Finally, far from defeating MAWSS's state action immunity defense, MoCo's § 11-50-1.1 arguments actually strengthen and reinforce defendant's entitlement to immunity under that doctrine. As interpreted by MoCo, § 11-50-1.1 is an anticompetitive statute evincing a legislative intent to curtail or, indeed, eradicate all competition between municipal boards of water and sewer commissioners, on the one hand, and rural water authorities, on the other. For example, MoCo insists that "[n]o Alabama Code section more clearly articulates the legislature's intent to prevent direct competition (and wasteful duplication of services) between Municipal Water Boards (like MAWSS) and Rural Water Authorities (like MoCo)." (Doc. 82, at 22.)25 But this argument plays directly into defendant's hand as to the foreseeability prong of state action immunity. Recall that a touchstone of state action immunity is that the anticompetitive effects of the legislature's authorization be foreseeable. See generally Bankers, 137 F.3d at 1298. By plaintiff's own admission, the legislative scheme here was established, designed and intended to "prevent direct competition" in the provision of water and sewer services. Taking plaintiff's argument at face value, then, § 11-50-1.1 is a clear articulation of the Alabama legislature's intent to enact an anticompetitive system of water and sewer service delivery. Thus, even if MoCo's reading of § 11-50-1.1 as a bar on competition between MAWSS and MoCo is accepted as correct, that construction bolsters the Court's determination, supra, that the anticompetitive effects of the legislative scheme at issue in this case were sufficiently foreseeable to warrant application of state action immunity to MAWSS's conduct.26 See McCallum, 976 F.2d at 654-55 (awarding state action immunity to municipality where state enactments provide clear implication "that these state policies oppose competition among water providers within a single territory" and "contemplate anticompetitive effects in general"); Auton, 783 F.2d at 1010-11 (reaching conclusion, based on similar feature of Florida statute, that "the legislature recognized that municipal public works often require anticompetitive practices," such that state action immunity was proper because it was clear that anticompetitive effects logically would result from this legislative scheme).

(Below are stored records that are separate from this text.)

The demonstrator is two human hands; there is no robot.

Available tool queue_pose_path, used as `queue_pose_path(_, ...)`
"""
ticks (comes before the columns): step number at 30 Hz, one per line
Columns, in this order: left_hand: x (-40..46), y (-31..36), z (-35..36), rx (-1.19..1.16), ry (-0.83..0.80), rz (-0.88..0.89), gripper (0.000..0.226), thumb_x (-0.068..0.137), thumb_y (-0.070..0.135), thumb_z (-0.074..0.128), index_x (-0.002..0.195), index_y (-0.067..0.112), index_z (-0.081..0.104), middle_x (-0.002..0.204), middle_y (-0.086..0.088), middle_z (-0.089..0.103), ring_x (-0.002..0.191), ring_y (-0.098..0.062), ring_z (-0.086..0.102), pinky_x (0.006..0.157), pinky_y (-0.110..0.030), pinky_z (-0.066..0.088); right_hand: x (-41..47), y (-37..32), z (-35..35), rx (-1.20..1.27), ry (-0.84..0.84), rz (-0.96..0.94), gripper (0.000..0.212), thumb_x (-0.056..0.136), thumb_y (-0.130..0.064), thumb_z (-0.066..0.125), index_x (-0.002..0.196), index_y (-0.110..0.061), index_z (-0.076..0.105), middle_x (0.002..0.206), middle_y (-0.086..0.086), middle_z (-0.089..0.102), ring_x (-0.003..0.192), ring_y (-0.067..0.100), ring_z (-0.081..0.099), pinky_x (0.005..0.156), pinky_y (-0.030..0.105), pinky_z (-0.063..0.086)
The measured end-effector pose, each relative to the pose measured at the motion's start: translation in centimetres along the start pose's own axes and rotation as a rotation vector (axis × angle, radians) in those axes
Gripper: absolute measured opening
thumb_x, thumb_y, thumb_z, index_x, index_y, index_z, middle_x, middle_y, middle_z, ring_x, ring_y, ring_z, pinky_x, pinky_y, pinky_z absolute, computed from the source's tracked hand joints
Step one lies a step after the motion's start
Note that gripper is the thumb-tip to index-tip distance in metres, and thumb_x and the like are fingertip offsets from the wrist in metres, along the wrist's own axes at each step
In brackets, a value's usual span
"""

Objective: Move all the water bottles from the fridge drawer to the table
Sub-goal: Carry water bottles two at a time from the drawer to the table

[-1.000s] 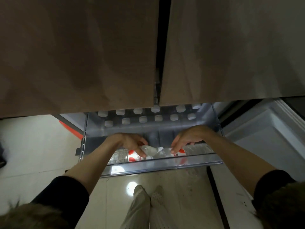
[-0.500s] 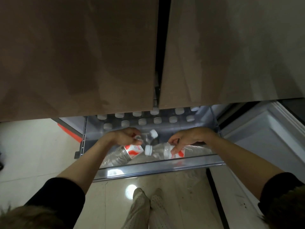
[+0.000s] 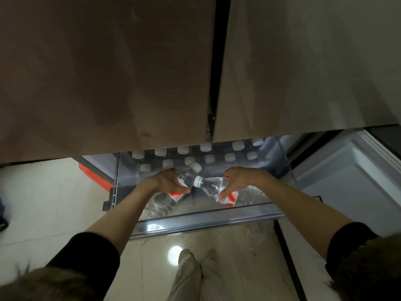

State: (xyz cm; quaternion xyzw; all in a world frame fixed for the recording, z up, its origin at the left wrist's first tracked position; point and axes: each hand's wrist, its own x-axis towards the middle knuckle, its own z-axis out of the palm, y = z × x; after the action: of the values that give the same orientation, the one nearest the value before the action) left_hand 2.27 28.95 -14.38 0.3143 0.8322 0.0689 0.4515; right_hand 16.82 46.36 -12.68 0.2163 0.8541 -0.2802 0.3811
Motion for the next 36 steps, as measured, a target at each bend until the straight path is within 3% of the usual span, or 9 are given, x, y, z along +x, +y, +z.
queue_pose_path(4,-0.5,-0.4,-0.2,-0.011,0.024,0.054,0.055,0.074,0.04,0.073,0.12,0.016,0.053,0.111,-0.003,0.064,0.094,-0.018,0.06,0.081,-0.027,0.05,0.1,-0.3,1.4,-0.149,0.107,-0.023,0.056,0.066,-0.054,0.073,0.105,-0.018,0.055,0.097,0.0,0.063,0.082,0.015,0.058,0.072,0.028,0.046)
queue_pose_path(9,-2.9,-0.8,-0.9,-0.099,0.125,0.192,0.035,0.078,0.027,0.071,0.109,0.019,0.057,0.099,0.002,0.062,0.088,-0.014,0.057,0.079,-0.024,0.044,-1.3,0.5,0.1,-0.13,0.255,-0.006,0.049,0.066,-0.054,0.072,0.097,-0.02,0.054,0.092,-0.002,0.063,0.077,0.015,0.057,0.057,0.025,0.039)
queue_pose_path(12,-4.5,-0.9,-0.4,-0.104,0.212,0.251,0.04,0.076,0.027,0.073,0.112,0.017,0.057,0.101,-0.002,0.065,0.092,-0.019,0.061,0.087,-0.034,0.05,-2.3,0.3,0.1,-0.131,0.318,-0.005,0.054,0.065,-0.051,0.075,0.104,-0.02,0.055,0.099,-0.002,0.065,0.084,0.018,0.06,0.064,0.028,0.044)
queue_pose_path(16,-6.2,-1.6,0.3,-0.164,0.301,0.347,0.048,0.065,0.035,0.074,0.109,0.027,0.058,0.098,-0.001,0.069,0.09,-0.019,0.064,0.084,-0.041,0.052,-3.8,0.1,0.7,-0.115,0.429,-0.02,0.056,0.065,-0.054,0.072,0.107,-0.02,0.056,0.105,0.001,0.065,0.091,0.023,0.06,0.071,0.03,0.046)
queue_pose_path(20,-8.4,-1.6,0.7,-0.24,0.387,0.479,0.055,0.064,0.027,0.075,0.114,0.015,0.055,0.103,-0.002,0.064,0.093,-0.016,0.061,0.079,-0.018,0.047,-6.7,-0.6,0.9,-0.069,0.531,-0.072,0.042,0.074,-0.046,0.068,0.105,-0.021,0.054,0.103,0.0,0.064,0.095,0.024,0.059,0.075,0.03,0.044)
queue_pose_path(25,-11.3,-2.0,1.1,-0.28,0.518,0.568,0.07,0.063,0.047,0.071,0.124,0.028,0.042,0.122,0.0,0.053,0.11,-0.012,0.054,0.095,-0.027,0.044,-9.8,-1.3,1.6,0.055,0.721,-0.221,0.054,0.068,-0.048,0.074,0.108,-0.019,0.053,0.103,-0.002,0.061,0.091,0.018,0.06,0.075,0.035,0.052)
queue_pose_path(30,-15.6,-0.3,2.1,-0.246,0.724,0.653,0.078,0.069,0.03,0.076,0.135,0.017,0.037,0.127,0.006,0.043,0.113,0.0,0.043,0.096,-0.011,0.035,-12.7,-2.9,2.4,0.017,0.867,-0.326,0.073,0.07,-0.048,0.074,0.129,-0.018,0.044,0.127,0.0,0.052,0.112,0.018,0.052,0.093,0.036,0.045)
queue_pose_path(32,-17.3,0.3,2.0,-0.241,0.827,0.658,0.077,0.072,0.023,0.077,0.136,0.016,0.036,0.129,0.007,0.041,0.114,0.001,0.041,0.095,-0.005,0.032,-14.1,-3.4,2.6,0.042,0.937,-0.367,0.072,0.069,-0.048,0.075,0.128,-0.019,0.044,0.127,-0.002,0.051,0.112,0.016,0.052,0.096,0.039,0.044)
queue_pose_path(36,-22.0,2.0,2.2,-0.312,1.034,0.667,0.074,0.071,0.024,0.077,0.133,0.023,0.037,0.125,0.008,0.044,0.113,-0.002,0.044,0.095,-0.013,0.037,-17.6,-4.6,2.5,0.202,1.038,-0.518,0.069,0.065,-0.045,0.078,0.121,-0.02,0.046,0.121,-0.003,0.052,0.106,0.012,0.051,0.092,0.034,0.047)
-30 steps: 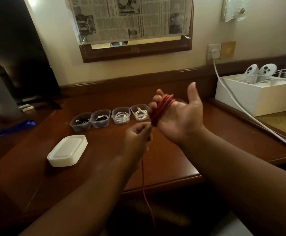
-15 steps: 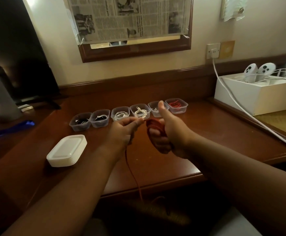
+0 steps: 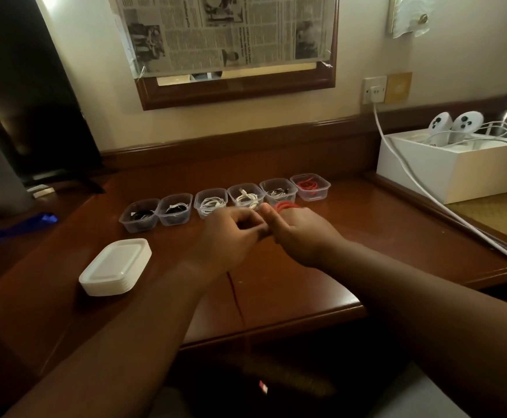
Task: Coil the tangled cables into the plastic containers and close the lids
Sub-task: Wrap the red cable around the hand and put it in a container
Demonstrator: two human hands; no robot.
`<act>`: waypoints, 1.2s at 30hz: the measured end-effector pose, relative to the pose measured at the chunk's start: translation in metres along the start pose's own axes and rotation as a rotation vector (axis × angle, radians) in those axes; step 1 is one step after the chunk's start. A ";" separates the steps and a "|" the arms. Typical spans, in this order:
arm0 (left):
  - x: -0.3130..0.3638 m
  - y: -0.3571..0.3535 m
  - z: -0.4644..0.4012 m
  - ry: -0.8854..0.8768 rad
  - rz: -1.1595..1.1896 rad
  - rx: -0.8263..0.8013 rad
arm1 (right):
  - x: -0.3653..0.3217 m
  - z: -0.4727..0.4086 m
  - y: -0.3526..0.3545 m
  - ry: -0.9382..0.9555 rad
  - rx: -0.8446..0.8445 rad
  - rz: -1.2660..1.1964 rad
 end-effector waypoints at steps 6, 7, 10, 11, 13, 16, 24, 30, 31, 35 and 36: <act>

For all of the foregoing reasons, it is the determination of this Court that Alabama Code § 11-50-1.1 in no way undermines, alters or defeats defendant's entitlement to state action immunity from the federal antitrust claims interposed against it in this action.

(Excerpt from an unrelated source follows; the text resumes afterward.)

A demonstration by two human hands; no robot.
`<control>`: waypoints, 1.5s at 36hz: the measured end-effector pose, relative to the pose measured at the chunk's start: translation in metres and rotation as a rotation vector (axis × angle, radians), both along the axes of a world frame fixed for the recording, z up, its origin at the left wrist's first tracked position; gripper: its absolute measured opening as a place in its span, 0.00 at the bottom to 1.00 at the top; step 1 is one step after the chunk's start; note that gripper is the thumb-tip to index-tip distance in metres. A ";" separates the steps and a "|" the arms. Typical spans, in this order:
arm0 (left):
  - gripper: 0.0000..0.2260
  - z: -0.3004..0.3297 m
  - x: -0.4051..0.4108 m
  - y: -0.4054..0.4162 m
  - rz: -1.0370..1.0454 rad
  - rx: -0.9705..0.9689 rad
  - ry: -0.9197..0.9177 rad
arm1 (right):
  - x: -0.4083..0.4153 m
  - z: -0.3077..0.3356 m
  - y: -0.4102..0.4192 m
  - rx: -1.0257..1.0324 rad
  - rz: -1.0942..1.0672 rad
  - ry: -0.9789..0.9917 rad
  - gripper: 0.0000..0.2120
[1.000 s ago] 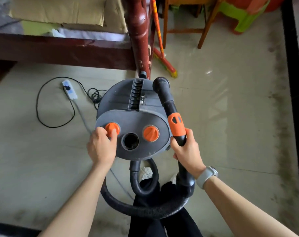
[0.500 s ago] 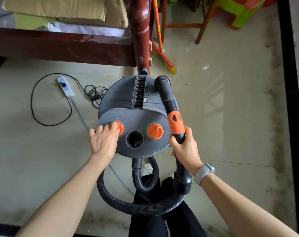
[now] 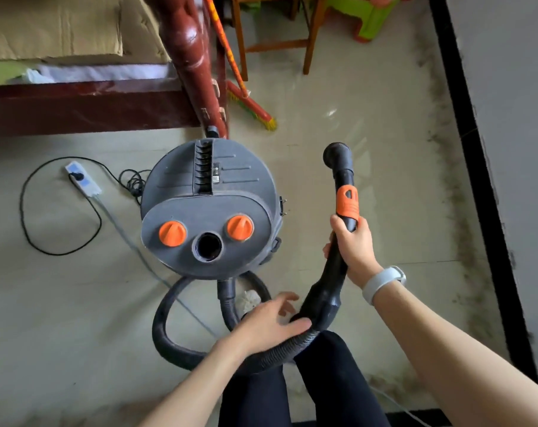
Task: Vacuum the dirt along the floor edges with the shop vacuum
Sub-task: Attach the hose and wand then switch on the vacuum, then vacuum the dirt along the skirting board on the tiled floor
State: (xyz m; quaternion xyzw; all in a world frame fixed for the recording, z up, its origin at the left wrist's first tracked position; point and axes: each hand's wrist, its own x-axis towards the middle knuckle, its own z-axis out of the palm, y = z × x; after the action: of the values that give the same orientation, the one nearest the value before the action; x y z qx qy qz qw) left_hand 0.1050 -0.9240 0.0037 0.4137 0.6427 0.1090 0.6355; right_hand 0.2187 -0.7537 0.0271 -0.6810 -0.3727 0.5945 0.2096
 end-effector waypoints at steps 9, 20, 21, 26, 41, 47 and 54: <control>0.14 0.018 0.097 0.054 -0.002 0.020 -0.090 | 0.100 0.020 0.062 -0.149 -0.261 0.142 0.09; 0.12 0.052 0.277 0.175 0.173 0.113 -0.158 | 0.251 0.052 0.145 -0.191 -0.078 0.306 0.09; 0.12 0.058 0.289 0.186 0.183 0.121 -0.182 | 0.262 0.057 0.154 -0.180 -0.059 0.289 0.09; 0.07 0.077 0.321 0.233 0.152 0.151 -0.216 | 0.307 0.076 0.194 -0.117 -0.085 0.245 0.09; 0.07 0.106 0.361 0.381 -0.032 0.306 -0.177 | 0.363 0.113 0.318 0.089 -0.175 0.288 0.07; 0.06 0.109 0.348 0.483 -0.006 0.356 -0.145 | 0.357 0.115 0.415 0.107 -0.251 0.263 0.07; 0.08 0.109 0.321 0.601 0.113 0.365 -0.204 | 0.314 0.114 0.550 0.126 -0.072 0.141 0.11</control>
State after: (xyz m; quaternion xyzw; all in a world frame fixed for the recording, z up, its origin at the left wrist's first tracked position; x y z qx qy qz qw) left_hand 0.4261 -0.3231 0.1123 0.4723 0.5668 0.3003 0.6045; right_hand 0.5324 -0.2033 0.1412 -0.6359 -0.3687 0.6085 0.2991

C. The State-Law Antitrust Claim.

Having found that MAWSS is entitled to immunity with respect to the Sherman Act claims, the only remaining question is the fate of MoCo's state-law claim under Ala. Code § 6-5-60(a). That section creates a right of action for anyone "injured or damaged by an unlawful trust, combine or monopoly, or its effect, direct or indirect." Id.

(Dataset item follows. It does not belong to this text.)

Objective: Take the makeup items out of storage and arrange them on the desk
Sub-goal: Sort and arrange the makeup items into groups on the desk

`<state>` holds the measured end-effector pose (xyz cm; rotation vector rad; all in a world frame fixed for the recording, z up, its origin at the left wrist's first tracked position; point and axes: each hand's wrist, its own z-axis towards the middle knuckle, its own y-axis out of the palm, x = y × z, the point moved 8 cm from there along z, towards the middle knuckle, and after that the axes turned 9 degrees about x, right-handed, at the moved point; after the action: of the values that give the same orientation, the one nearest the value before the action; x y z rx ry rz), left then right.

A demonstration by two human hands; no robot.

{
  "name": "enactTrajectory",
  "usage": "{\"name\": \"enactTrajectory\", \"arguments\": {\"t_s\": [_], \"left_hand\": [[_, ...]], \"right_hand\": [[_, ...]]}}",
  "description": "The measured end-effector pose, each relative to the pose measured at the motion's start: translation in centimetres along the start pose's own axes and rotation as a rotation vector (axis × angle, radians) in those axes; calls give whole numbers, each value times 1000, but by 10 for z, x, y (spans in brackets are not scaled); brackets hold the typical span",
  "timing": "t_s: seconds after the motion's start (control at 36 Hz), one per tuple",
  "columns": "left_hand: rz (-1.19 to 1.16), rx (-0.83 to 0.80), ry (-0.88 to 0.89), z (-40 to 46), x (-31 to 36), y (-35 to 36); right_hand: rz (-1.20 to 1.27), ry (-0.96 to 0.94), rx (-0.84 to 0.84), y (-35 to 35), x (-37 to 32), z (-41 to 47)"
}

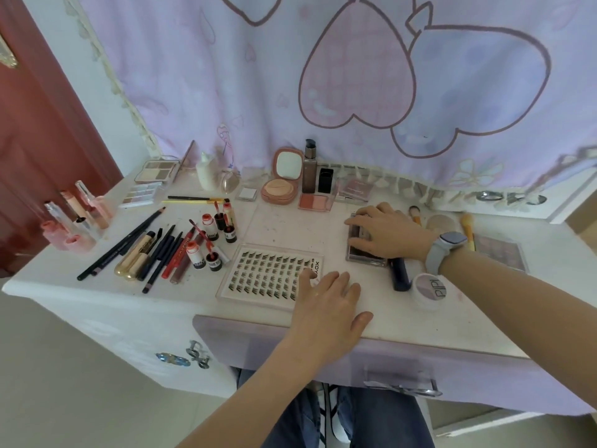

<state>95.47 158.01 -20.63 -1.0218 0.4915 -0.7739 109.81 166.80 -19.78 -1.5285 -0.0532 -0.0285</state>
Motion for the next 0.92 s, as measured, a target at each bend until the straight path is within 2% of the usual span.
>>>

"The federal law relating to monopolization governs Alabama antitrust actions" brought under § 6-5-60. McCluney v. Zap Professional Photography, Inc., 663 So.2d 922, 926 (Ala.1995); see also City of Tuscaloosa v. Harcros Chemicals, Inc., 158 F.3d 548, 555 n. 8 (11th Cir.1998) ("Under Alabama law, federal antitrust law prescribes the terms of unlawful monopolies and restraints of trade as they should ... be administered in Alabama.") (citations and internal quotations omitted); Auton, 783 F.2d at 1010 n. 1 (noting that conduct exempt under federal antitrust law is also exempt under Florida state antitrust provisions). Moreover, it is well established that, with respect to § 6-5-60(a), "Alabama courts interpret this provision in accordance with federal antitrust law." Marshall, 13 F.Supp.2d at 1246 (dismissing § 6-5-60 cause of action where Sherman Act claims had also been dismissed, and for the same reasons); see also Jet 1, 322 B.R. at 197 (observing that where state-law claims are piggybacking on Sherman Act claims, and where defendants have been found exempt from federal antitrust claims, they are also exempt from state antitrust claims). In light of the foregoing, the Court's determination that MAWSS is entitled to state action immunity as to the federal antitrust claims applies with equal force to plaintiff's parallel state-law claims interposed pursuant to § 6-5-60.27

IV. Conclusion.

For all of the foregoing reasons, the Court concludes that principles of state action immunity bar all of plaintiff's claims against defendant herein. Accordingly, Defendant's Motion for Summary Judgment (doc. 37) is granted, Plaintiff's Motion for Summary Judgment (doc. 81) is denied, and the Amended Complaint is dismissed with prejudice. A separate judgment will enter.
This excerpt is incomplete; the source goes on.